Wednesday, May 20, 2009

Compassion

According to Merriam-Webster's dictionary, "compassion" means "sympathetic consciousness of others' distress together with a desire to alleviate it". I'm mentioning it because it may come in handy when reading the following quote, from Miriam Greenspan's Healing Through the Dark Emotions:

Many spiritual traditions speak of a larger sense of Self connected to the Divine. We can realize this Self as we grow in compassion through the alchemy of the dark emotions. This self sees the larger picture and knows that compassion, the highest form of love, is the greatest healing balm for universal suffering. This kind of love is the Divine at work in the lives of humanity. Compassion is the gold in the accumulated sludge of humankind's sorrows. It is the best medicine for what ails the human family. (241, emphasis mine)
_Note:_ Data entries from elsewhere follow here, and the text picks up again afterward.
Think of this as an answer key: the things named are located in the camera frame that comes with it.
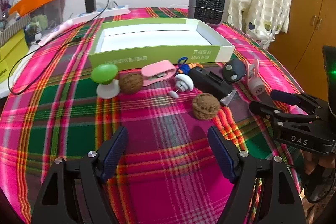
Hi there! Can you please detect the black charger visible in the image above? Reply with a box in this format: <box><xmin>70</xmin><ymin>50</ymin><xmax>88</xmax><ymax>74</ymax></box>
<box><xmin>84</xmin><ymin>0</ymin><xmax>97</xmax><ymax>14</ymax></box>

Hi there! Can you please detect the white mushroom-shaped pin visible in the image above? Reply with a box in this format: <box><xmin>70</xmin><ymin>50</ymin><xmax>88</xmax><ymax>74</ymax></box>
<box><xmin>168</xmin><ymin>74</ymin><xmax>194</xmax><ymax>98</ymax></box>

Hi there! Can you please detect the green and white cardboard box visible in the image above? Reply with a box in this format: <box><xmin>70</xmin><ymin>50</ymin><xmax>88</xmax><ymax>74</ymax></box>
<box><xmin>88</xmin><ymin>17</ymin><xmax>235</xmax><ymax>71</ymax></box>

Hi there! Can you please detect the plaid tablecloth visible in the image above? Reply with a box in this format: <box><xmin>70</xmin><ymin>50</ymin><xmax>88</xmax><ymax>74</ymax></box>
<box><xmin>0</xmin><ymin>6</ymin><xmax>310</xmax><ymax>224</ymax></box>

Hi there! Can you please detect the pink white tube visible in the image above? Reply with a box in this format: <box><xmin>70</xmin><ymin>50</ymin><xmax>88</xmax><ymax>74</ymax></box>
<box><xmin>39</xmin><ymin>21</ymin><xmax>76</xmax><ymax>45</ymax></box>

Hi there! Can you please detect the green mushroom-shaped holder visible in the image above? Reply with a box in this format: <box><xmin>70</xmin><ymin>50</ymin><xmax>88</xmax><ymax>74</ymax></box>
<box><xmin>91</xmin><ymin>64</ymin><xmax>121</xmax><ymax>99</ymax></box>

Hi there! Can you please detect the yellow green box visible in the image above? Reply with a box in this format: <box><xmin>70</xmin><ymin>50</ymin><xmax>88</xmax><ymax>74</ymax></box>
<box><xmin>0</xmin><ymin>29</ymin><xmax>28</xmax><ymax>83</ymax></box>

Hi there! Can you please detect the white round jar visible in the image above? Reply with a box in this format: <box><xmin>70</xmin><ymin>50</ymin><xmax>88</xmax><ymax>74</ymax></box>
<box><xmin>248</xmin><ymin>78</ymin><xmax>265</xmax><ymax>95</ymax></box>

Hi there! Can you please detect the grey fan heater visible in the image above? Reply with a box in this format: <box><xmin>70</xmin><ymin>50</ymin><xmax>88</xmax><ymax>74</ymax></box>
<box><xmin>188</xmin><ymin>0</ymin><xmax>227</xmax><ymax>28</ymax></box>

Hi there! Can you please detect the black flashlight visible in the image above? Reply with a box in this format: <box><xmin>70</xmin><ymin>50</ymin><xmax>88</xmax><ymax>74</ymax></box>
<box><xmin>189</xmin><ymin>67</ymin><xmax>237</xmax><ymax>106</ymax></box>

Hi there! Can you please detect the striped box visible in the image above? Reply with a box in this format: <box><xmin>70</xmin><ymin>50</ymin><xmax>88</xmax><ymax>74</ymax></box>
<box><xmin>0</xmin><ymin>14</ymin><xmax>30</xmax><ymax>42</ymax></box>

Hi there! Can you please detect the black round toy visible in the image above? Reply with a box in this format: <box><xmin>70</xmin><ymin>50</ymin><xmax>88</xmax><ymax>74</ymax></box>
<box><xmin>221</xmin><ymin>58</ymin><xmax>247</xmax><ymax>83</ymax></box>

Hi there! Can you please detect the white power strip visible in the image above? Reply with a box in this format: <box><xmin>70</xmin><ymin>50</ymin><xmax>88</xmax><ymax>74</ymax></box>
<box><xmin>67</xmin><ymin>5</ymin><xmax>130</xmax><ymax>25</ymax></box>

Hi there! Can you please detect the blue and orange keychain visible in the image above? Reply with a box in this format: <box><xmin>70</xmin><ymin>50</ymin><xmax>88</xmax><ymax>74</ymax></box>
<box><xmin>176</xmin><ymin>57</ymin><xmax>204</xmax><ymax>75</ymax></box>

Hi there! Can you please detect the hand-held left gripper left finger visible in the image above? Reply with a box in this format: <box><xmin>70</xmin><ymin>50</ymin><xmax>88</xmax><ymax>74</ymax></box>
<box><xmin>31</xmin><ymin>126</ymin><xmax>129</xmax><ymax>224</ymax></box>

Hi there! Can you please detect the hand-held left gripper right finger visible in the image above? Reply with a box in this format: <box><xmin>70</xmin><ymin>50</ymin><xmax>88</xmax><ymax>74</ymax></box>
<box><xmin>207</xmin><ymin>126</ymin><xmax>307</xmax><ymax>224</ymax></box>

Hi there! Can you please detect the person's right hand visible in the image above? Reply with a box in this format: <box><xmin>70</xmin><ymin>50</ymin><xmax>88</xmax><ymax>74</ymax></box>
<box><xmin>302</xmin><ymin>152</ymin><xmax>336</xmax><ymax>182</ymax></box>

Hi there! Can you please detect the light ridged walnut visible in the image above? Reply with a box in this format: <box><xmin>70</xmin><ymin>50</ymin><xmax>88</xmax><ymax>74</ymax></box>
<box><xmin>192</xmin><ymin>93</ymin><xmax>221</xmax><ymax>120</ymax></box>

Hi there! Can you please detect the pink clip case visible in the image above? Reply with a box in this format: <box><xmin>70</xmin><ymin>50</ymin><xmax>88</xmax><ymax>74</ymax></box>
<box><xmin>141</xmin><ymin>60</ymin><xmax>176</xmax><ymax>86</ymax></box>

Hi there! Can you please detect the wooden cabinet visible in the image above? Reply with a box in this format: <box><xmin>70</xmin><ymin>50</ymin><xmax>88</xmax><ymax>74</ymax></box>
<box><xmin>268</xmin><ymin>0</ymin><xmax>336</xmax><ymax>69</ymax></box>

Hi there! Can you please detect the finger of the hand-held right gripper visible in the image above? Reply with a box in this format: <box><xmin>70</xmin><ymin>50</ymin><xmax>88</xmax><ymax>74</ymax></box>
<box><xmin>249</xmin><ymin>100</ymin><xmax>320</xmax><ymax>136</ymax></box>
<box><xmin>270</xmin><ymin>90</ymin><xmax>329</xmax><ymax>116</ymax></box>

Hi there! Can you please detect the dark brown walnut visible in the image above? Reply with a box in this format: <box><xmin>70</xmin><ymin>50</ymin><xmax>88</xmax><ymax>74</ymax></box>
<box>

Now, this seemed asexually relevant because most asexuals will, at some point, run into some person who will say that we're missing out on the "ultimate expression of love" (ie, sex) and therefore are not quite fully evolved. I always thought this was pretty ridiculous, because aren't there as many expressions of love as there are people? Anyway, I thought it was refreshing to come across these thoughts on compassion; now you have a renowned psychotherapist backing you up against those "supreme act of love" people. And goodness knows compassion is what the world needs more of (although I'll settle for making love and not war).


7 comments:

chamila said...

superb!

chamila said...

nice!

chamila said...

good!

Lauren Kinney said...

Another source for asexy-friendly conceptions of love are the Greek ones:

http://en.wikipedia.org/wiki/Greek_words_for_love

I think agape is akin to compassion. Thelema also seems particularly a propos.

Ily said...

Cool! I'd never heard of the last two, Storge and Thelema. English has so many words, but when it comes to love, it's so deficient. Spanish has "te quiero" and "te amo" to mean "I love you" but we're stuck with just the one.

Anonymous said...

Yes, we have these two expressions for "I love you," but they are quite different form my native point of view. For me, the natural is "te quiero," which is very clear despite the polysemy of the verb. Contrary, "te amo" is unambiguous but it sound very unnatural before my ears. The latter is more formal and the former is more colloquial, at least in my Spanish dialect. I know that in American usage is different, but I think that there is no semantic splitting. At least, you have different words (to hope, to expect, to wait and to queue) for "esperar" splitting its meaning, and a lot (odd, strange, queer, weird, rare...) for "raro," but intonation and meaning is completely different when you are told "raro" for homosexuality or for asexuality.

Queers United said...

There are many sexuals who are far from "compassionate" and capable of loving. Sex does not equal love, it can but it doesnt necessitate.